Law is divided up into two main categories called civil law and criminal law. Civil can be basically categorized as everything that is not criminal. These cases can include property, injury cases, property damage, and a number of other things.


Compare Criminal and Civil Law, Roman pillars on picture
One of the major distinctions in the law is between civil law and criminal law. Although there is sometimes significant gray area between these two branches of law, the major difference between the two is that civil law deals with disputes between individuals, whereas criminal law deals with individuals who have violated laws that dictate certain behaviors, and are therefore seen as an affront to society or the state.
In civil law, there are generally two parties to a lawsuit who are seeking a resolution to some sort of dispute. For example, a person who has been injured through another person's negligence, such as in a car accident, is seeking some sort of compensation for their injury and loss. It also could be a party who is suing another party over a contract dispute, such as a person who is suing a builder for not properly completing promised work, or perhaps the builder who believes he has completed the work properly but is not being paid. In these types of cases, both parties will present their cases, and the court will try to find an equitable solution to the dispute, usually by ordering one party to pay damages to another party. Civil law is a very broad area of the law and can arise out of many situations including employment relationships, landlord and tenant relationships, business transactions, and even family relationships and child custody.
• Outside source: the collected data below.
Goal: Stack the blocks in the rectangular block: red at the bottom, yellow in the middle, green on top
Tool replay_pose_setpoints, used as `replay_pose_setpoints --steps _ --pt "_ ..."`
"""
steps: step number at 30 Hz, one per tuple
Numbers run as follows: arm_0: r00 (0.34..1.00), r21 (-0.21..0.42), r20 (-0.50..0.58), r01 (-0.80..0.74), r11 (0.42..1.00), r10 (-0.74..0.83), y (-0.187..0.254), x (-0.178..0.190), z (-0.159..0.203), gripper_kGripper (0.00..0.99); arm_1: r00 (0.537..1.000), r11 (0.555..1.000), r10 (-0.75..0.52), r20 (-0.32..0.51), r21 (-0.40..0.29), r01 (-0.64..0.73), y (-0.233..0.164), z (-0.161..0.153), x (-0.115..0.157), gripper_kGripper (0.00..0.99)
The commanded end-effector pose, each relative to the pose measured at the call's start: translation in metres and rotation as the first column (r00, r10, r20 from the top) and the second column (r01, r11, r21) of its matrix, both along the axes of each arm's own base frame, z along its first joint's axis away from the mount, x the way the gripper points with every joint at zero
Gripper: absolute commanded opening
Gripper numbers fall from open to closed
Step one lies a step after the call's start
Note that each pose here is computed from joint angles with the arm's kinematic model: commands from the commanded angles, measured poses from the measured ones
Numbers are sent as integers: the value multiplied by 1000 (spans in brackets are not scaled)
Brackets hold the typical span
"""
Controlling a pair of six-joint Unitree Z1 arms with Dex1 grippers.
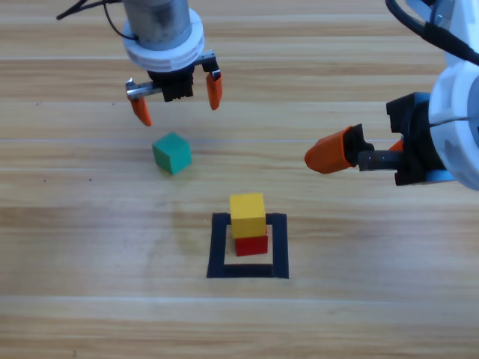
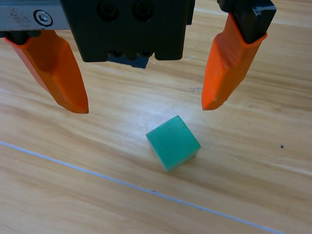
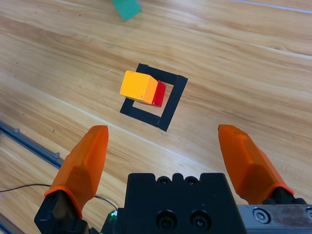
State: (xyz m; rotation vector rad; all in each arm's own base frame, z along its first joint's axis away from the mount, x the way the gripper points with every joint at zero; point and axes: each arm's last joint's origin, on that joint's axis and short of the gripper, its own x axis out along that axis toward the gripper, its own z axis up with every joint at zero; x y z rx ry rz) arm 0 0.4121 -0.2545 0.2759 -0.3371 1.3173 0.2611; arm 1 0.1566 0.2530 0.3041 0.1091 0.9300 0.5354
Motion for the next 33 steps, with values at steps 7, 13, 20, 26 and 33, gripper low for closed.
replay_pose_setpoints --steps 7,13,20,26,33 --pt "965 -5 -110 -239 971 237 18 27 -39 990 999 998 -23 -45 -65 20 4 -28 10 990" --pt "933 21 -142 -333 943 332 17 23 -47 990 999 998 -23 -46 -66 20 5 -30 11 990" --pt "911 48 -174 -371 927 374 10 25 -69 990 998 997 -23 -50 -69 20 7 -33 12 990" --pt "903 57 -188 -383 922 387 7 27 -79 990 998 998 -21 -55 -67 17 7 -34 12 990" --pt "898 59 -205 -385 921 389 5 30 -89 986 998 998 -19 -56 -67 15 8 -35 12 990"
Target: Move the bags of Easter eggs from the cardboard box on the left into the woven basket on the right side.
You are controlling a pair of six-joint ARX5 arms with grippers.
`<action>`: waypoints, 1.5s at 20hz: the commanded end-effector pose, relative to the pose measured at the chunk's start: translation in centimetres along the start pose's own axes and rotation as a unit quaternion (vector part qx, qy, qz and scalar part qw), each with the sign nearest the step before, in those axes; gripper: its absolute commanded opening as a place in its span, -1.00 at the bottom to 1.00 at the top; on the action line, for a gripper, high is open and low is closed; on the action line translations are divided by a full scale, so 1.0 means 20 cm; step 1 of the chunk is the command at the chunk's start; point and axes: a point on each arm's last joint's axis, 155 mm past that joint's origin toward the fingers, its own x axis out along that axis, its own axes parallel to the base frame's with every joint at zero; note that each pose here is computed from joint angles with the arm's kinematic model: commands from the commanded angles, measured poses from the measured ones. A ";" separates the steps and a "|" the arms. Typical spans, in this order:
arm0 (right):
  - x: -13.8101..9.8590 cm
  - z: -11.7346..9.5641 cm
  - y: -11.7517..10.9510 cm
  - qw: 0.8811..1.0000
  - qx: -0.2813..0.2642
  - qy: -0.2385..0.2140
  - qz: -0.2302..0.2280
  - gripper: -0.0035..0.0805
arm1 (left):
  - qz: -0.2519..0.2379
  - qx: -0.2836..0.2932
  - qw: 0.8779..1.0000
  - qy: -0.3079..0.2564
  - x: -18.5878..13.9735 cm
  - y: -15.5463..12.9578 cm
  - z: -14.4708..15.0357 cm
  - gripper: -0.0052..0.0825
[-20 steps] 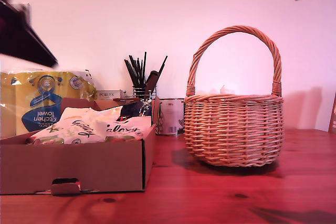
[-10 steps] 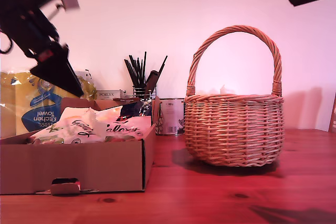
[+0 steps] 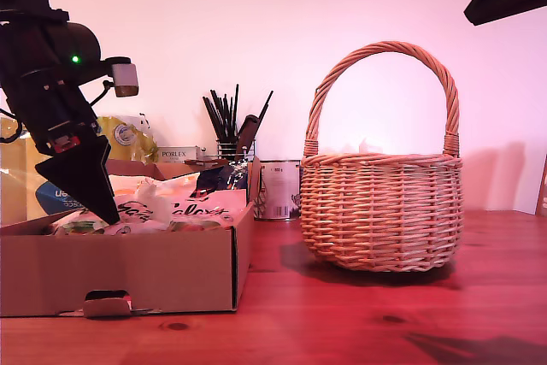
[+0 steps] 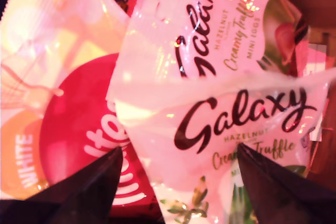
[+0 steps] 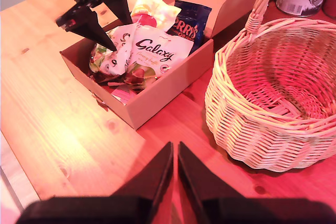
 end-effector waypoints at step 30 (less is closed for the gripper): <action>0.00 0.01 0.01 1.000 -0.002 -0.005 0.005 -0.95 | -0.066 -0.035 0.997 0.014 -0.18 -0.15 0.13 -0.84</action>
Criminal law is very different. In criminal cases, one party is the defendant, or person who is accused of committing a crime, or violation of statute. The other party is generally a prosecutor who represents the state or the people. In a criminal case, the prosecutor must prove beyond a reasonable doubt that the person committed the crime, and the defendant presents their defense. The court or a jury then decides if the person is guilty or not guilty and then will sentence the person to some form of punishment for their crime which is usually either a fine or imprisonment.
According to William Geldart, Introduction to English Law 146 (D.C.M. Yardley ed., 9th ed. 1984),
"The difference between civil law and criminal law turns on the difference between two different objects which law seeks to pursue - redress or punishment. The object of civil law is the redress of wrongs by compelling compensation or restitution: the wrongdoer is not punished; he only suffers so much harm as is necessary to make good the wrong he has done. The person who has suffered gets a definite benefit from the law, or at least he avoids a loss. On the other hand, in the case of crimes, the main object of the law is to punish the wrongdoer; to give him and others a strong inducement not to commit same or similar crimes, to reform him if possible and perhaps to satisfy the public sense that wrongdoing ought to meet with retribution.”

In addition to these major differences, there are many procedural differences between criminal and civil law. There are usually distinct rules of evidence, rules of procedure, and burdens of proof, and the cases are generally held in different courts. It is therefore important to be represented by an attorney who is experienced in practicing in the respective area of law in which you need representation.